Mechanical and Civil Engineering Seminar

Bacteria, beneficial and pathogenic alike, commonly interact with host cells along mucosal epithelia, which are often lined by dense fields of motile cilia. A central challenge for the host tissues in bacteria-host associations is determining a means to effectively deflect toxic molecules and undesirable (motile and non-motile) particles away from the tissue surfaces, while selectively recruiting members of the normal microbiota. The strategies employed should be robust with respect to variability in the environmental conditions and should limit the chances of encounter with pathogens and toxins. Organisms have developed multiple mechanisms to achieve this task, including cilia-generated flows, the focus of this talk, that move fluid and suspended particles across the epithelial surface.

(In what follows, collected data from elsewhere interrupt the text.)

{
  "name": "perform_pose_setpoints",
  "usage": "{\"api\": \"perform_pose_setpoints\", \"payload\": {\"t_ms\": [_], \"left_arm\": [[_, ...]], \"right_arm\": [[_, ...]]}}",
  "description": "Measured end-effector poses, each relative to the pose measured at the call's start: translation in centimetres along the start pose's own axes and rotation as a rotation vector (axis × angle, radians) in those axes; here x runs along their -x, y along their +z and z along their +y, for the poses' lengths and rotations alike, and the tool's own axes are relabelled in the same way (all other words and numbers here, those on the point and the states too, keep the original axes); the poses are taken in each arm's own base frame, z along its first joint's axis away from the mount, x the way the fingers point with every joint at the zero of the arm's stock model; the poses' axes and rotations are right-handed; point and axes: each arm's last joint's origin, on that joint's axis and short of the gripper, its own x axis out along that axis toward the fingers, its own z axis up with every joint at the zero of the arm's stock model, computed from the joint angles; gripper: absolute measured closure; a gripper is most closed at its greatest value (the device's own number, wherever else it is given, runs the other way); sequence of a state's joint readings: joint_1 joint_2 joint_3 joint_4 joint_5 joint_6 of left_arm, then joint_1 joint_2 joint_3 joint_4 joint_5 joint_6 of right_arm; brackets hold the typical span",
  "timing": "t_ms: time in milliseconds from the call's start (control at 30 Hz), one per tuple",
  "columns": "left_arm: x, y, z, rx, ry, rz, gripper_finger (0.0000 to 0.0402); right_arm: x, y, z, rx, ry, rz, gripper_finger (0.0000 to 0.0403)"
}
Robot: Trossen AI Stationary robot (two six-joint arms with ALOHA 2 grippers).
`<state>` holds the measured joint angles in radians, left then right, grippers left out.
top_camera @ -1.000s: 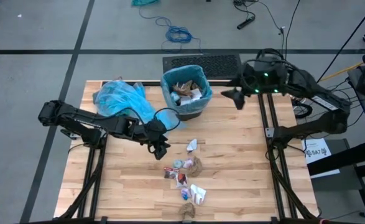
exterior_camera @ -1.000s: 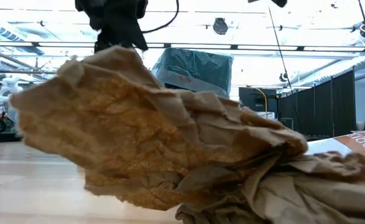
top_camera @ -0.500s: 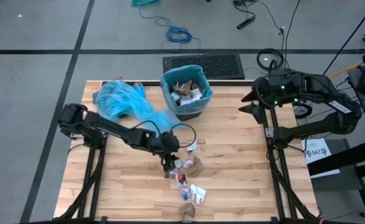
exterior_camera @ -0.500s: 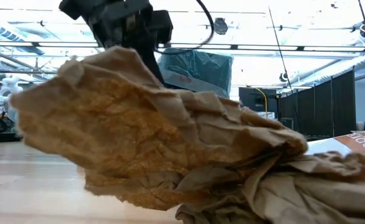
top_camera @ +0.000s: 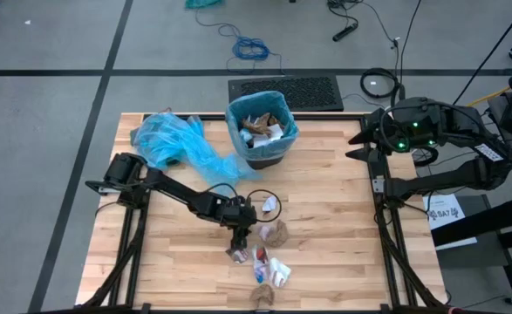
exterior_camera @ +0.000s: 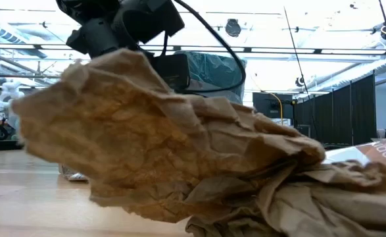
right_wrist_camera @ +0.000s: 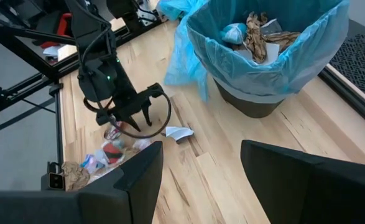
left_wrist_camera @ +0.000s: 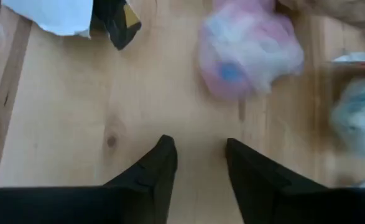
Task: Place trash/remove bag and relplace
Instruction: Put the blue crumpled plastic bag into the trash bin, then put the pink crumpled plastic bag into the trash bin
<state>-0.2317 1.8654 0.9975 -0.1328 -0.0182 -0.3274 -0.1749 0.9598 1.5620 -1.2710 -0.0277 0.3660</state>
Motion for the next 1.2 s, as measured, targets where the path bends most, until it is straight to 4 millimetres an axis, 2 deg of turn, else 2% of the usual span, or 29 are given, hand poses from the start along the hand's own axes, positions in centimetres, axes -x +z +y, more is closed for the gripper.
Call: {"api": "perform_pose_setpoints", "payload": {"t_ms": [233, 633, 867, 1200], "left_arm": [[0.5, 1.4, -0.3, 0.012, 0.002, 0.027, 0.0386], [3.5, 6.1, -1.4, 0.01, 0.02, 0.001, 0.0398], [3.8, 7.0, -1.9, 0.014, -0.041, -0.038, 0.0366], [3.6, 7.2, -1.9, 0.114, -0.09, -0.042, 0.0246]], "right_arm": [[0.3, -0.1, -0.1, 0.008, -0.011, -0.01, 0.0195], [0.2, -0.1, -0.1, 0.013, -0.03, -0.014, 0.0195], [0.2, -0.1, -0.1, 0.001, -0.029, -0.013, 0.0195], [0.2, -0.1, -0.1, -0.012, -0.024, -0.01, 0.0195]]}}
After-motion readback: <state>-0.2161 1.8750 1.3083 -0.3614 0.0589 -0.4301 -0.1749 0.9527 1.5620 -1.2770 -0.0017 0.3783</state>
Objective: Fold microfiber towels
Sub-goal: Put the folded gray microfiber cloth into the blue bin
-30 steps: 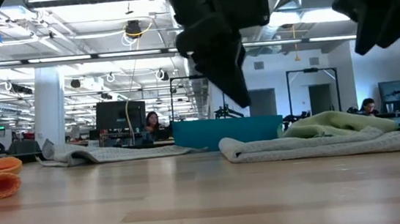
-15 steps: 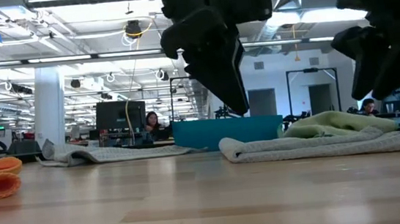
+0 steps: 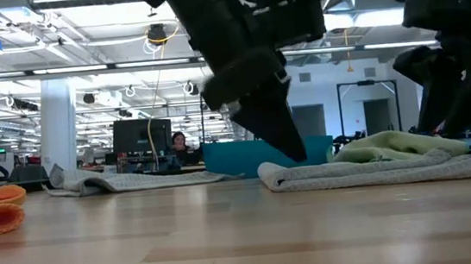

This mechanism belongs to a class of mathematical problems where the "control" is applied at the boundary (ciliary motion) to generate desired, multi-objective outcomes in the whole fluid domain (e.g., transporting fluid, dispersing/concentrating chemical signals, exporting/recruiting particles) — hence the title "soft control". In this talk, I will present recent results on the fluid mechanics of ciliated surfaces with emphasis on their role in mixing and transport of passive particles. I will conclude by commenting on how these models could be used to connect the biological function of ciliated surfaces in association with environmental bacteria to the physics of mass transport and bacterial motility in cilia-generated flows.